Copy nothing past the line containing "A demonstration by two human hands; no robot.". Transcribe every line of the listing below up to and including it, from the first, except pictures.

------------

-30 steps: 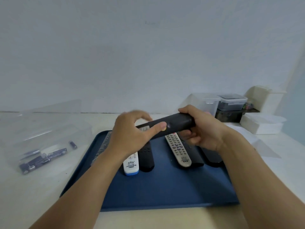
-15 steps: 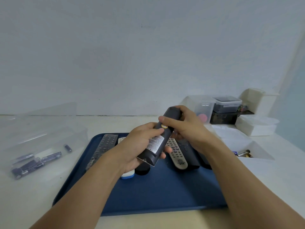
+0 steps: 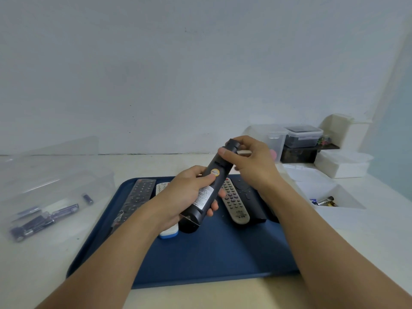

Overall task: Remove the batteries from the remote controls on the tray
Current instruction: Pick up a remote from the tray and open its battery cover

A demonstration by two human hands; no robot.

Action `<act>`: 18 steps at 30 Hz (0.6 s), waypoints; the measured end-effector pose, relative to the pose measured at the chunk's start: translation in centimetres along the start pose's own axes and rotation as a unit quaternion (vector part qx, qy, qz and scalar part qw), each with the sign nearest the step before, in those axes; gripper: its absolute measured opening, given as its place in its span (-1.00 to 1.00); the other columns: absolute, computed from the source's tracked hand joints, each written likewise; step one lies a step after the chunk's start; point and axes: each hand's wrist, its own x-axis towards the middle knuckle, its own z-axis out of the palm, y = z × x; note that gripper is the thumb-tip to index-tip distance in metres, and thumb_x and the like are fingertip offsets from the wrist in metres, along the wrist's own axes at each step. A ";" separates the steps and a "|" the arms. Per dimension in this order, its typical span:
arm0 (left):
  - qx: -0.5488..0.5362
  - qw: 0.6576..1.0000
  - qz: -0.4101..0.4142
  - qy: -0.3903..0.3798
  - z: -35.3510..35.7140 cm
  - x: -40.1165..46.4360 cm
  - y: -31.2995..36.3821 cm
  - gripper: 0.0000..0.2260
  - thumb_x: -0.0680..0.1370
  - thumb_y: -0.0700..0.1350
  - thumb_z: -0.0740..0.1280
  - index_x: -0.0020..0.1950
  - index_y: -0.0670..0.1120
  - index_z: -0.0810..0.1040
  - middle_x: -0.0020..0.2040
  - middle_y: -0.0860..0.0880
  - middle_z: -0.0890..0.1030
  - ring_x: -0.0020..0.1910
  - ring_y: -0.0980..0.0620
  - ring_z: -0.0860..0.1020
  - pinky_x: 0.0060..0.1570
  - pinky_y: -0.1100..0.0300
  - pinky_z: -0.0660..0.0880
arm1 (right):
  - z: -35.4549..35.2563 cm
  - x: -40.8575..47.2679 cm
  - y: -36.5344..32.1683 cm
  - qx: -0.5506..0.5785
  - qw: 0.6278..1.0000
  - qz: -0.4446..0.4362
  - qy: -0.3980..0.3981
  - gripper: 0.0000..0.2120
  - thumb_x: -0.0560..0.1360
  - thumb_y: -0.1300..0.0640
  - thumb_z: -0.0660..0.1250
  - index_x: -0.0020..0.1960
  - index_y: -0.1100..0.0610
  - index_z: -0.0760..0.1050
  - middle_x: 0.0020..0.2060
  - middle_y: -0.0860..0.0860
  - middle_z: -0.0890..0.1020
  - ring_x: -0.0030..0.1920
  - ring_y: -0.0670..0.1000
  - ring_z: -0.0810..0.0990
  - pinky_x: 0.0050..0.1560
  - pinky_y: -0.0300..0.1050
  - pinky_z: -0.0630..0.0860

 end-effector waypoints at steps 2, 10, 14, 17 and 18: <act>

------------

RESULT
-30 steps: 
-15 steps: 
+0 steps: 

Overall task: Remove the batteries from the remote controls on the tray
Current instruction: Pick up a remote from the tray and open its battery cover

A demonstration by two human hands; no robot.

That finishes the exercise.